American fashion designer (1916–2007)

Lois K. Alexander-Lane (born Lois Marie Kindle; July 11, 1916 – September 29, 2007) was an African-American fashion designer who founded the Black Fashion Museum in 1979.

== Early life and education ==
Lois Marie Kindle was born in Little Rock, Arkansas, on July 11, 1916. As a child, Lois and her sister Sammye recreated clothing they had seen at white department stores. Due to her race she was not allowed to enter the stores. Using sketches she drew, Alexander-Lane made clothing for her mother, siblings and dolls with fabric she picked up at the Five & Dime store. She studied at the Hampton Institute and later the University of Chicago. She later married Julius Lane, a former paratrooper.

Alexander-Lane earned her master's degree in fashion and merchandising from New York University in 1963. Her thesis, "The Role of the Negro in Retailing in New York City from 1863 to the Present", was voted best of the year by faculty.

== Career ==
In the 1940s, Alexander-Lane ran a fashion boutique in Washington, D.C. In 1942, she became a clerk-stenographer for the War Department. She later transferred to New York, where she opened another boutique and worked her way to become a Planning and Community Development Officer at the Department of Housing and Urban Development in 1978. In the 1940s, Alexander-Lane started her career path in the federal government, and soon after ran a fashion boutique in Washington D.C. Around this time, she also worked as a freelance photographer for African-American newspapers, and became vice president of the Capital Press Club.

In 1965, she purchased a brownstone in Harlem, New York City, for $8,000. There she founded the Harlem Institute of Fashion in 1966, offering courses in dressmaking, millinery and tailoring. The courses were free with only a $10 registration fee and graduated 4,500 students by 1987. She also founded the National Association of Milliners, Dressmakers and Tailors in 1966.

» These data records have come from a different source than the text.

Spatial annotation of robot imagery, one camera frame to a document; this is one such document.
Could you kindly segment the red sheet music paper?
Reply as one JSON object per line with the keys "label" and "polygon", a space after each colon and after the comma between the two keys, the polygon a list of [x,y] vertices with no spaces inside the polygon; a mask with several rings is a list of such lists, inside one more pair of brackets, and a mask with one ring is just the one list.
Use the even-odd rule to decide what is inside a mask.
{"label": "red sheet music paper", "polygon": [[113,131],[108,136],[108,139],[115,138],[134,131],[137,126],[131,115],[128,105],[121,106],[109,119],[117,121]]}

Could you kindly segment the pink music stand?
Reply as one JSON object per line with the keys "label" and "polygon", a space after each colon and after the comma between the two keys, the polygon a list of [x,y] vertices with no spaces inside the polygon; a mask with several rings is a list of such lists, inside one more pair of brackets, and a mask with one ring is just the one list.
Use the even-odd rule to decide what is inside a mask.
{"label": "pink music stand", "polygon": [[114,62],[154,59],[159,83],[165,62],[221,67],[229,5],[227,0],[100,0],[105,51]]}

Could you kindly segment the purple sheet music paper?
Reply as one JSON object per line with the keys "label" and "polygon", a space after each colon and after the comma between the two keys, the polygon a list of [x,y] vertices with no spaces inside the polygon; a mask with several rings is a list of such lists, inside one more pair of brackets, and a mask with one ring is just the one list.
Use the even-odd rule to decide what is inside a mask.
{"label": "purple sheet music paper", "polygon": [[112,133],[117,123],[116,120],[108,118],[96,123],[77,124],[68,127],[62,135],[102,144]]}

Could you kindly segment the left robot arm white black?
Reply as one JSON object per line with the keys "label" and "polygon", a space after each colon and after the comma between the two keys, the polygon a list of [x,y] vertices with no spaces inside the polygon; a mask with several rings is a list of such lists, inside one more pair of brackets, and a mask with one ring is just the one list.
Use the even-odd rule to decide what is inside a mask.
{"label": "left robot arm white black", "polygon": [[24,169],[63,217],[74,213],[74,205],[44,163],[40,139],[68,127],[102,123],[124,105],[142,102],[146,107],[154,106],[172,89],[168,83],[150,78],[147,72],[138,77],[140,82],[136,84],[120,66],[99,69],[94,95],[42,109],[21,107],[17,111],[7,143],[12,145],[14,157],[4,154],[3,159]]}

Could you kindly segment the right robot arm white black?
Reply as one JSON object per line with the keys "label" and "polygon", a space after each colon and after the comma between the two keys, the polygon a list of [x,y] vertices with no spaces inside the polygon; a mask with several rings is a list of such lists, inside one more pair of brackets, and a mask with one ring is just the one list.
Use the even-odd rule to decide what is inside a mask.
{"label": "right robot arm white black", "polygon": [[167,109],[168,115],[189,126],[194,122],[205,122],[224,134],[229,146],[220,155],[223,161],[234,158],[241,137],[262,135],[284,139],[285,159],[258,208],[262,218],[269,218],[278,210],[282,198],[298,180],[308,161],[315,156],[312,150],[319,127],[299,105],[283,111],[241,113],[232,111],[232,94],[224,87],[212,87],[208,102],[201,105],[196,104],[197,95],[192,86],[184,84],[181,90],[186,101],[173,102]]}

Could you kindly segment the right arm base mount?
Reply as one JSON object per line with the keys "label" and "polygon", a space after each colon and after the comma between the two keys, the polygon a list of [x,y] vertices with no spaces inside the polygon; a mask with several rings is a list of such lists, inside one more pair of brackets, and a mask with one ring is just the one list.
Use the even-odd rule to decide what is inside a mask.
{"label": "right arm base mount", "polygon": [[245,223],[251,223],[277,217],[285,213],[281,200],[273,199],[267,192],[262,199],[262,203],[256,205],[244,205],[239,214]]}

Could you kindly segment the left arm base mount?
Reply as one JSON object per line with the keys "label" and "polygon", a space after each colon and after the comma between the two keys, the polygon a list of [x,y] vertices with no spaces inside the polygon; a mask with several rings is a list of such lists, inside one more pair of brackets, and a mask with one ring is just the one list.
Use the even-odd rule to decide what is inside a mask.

After leaving the federal government, Alexander-Lane opened the Black Fashion Museum in Harlem in 1979 with a $20,000 grant from the National Endowment of the Arts. The original site in Harlem on West 126th Street now houses the William J. Clinton Foundation. In order to show the long history of Black fashion, Alexander-Lane embarked on a national tour, using the press to help her find garments made by the grandmothers of contemporary designers. With her museum, she sought to counter the notion that Black fashion designers were "new found talent." It was the first collection to highlight African-American fashion designers from throughout the country's history, and Alexander-Lane received little funding and largely funded the museum herself. She had trouble acquiring garments, as many of the designers had worked for wealthy white women, and the majority of the collection consisted of accessories and memorabilia.

The museum relocated to Washington, D.C., in 1994 to a historic row house at 2007 Vermont Avenue NW. The collection comprises about two thousand garments designed, fabricated or worn by African-Americans to tell the story of women and men of the African diaspora. The collection includes garments created by enslaved women; a dress sewn by Rosa Parks shortly before her famous arrest in Montgomery, Alabama; the original costumes designed by Geoffrey Holder for the 1975 Broadway musical The Wiz; and gowns by Ann Lowe, a pioneering African-American designer.

Alexander-Lane designed an extended line of garments, mostly for wealthy sponsors, such as the Rockefeller, Roosevelt, and du Pont families. She was part of the board, and at one time president, of the National Association of Fashion and Accessory Designers. She was part of The National Council of Negro Women, being a charter member.

In 1993, Alexander-Lane received the NAACP's Crusader's Award. She became a show producer for Harlem Week, an exhibition of Harlem fashion, in 1979. In 1992, due to her poverty efforts in New York, Alexander-Lane was given the Josephine Shaw Lowell Award.

Alexander-Lane appeared in a 1980 episode of the game show To Tell the Truth as one of three women claiming to be Rosa Parks.

== Death and legacy ==
Alexander-Lane published a book, Blacks in the History of Fashion, in 1982. She died in 2007 at the age of 91. The Black Fashion Museum collection was donated to the Smithsonian National Museum of African American History and Culture in 2007 by her daughter Joyce Bailey.